また、2020年はCOVID-19蔓延により、様々な生活様式の変化が求められた。避難所の在り方も、飛沫感染を防ぐための衝立の設置、マスクの着用、手指消毒の徹底等、密集・密接を避け、一つの避難所に大勢が集まる従来の形態を改め、より安全な避難の選択肢が提示されるようになった。

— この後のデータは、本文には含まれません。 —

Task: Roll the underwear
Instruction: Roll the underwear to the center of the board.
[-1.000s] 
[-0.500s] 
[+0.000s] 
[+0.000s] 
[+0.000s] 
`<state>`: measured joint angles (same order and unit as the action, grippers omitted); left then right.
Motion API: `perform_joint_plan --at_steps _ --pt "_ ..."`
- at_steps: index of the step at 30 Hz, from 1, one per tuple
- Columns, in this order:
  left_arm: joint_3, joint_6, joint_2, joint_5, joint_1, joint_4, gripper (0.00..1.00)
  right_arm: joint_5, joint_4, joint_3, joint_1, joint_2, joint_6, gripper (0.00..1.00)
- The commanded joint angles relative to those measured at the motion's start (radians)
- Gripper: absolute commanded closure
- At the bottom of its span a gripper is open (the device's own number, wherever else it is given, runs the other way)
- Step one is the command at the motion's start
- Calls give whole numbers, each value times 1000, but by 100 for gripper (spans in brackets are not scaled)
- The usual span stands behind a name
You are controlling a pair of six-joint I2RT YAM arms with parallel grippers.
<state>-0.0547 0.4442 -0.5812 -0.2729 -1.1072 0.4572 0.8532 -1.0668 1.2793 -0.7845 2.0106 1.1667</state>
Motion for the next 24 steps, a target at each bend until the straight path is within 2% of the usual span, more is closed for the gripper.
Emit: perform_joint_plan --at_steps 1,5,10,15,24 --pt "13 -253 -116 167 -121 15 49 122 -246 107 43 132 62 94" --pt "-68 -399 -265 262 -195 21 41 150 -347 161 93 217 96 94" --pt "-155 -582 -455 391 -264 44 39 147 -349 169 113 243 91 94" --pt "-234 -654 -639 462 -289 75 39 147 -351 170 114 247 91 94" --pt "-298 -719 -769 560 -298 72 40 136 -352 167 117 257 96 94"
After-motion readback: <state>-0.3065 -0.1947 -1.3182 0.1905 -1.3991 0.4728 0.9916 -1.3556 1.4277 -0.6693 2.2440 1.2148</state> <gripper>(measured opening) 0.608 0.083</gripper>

本稿では、災害による死と遺族へのケアについて、感染症に関連する死に焦点を当て論じたい。本論考の目的は、災害関連死でも特に感染症が引き金となり遺族となった方々への偏見防止と、看護の専門性を活かした遺族への配慮とケアについて情報共有することである。なお、倫理的な配慮として資料の出典を明らかにし、著作権に十分注意を払い引用した。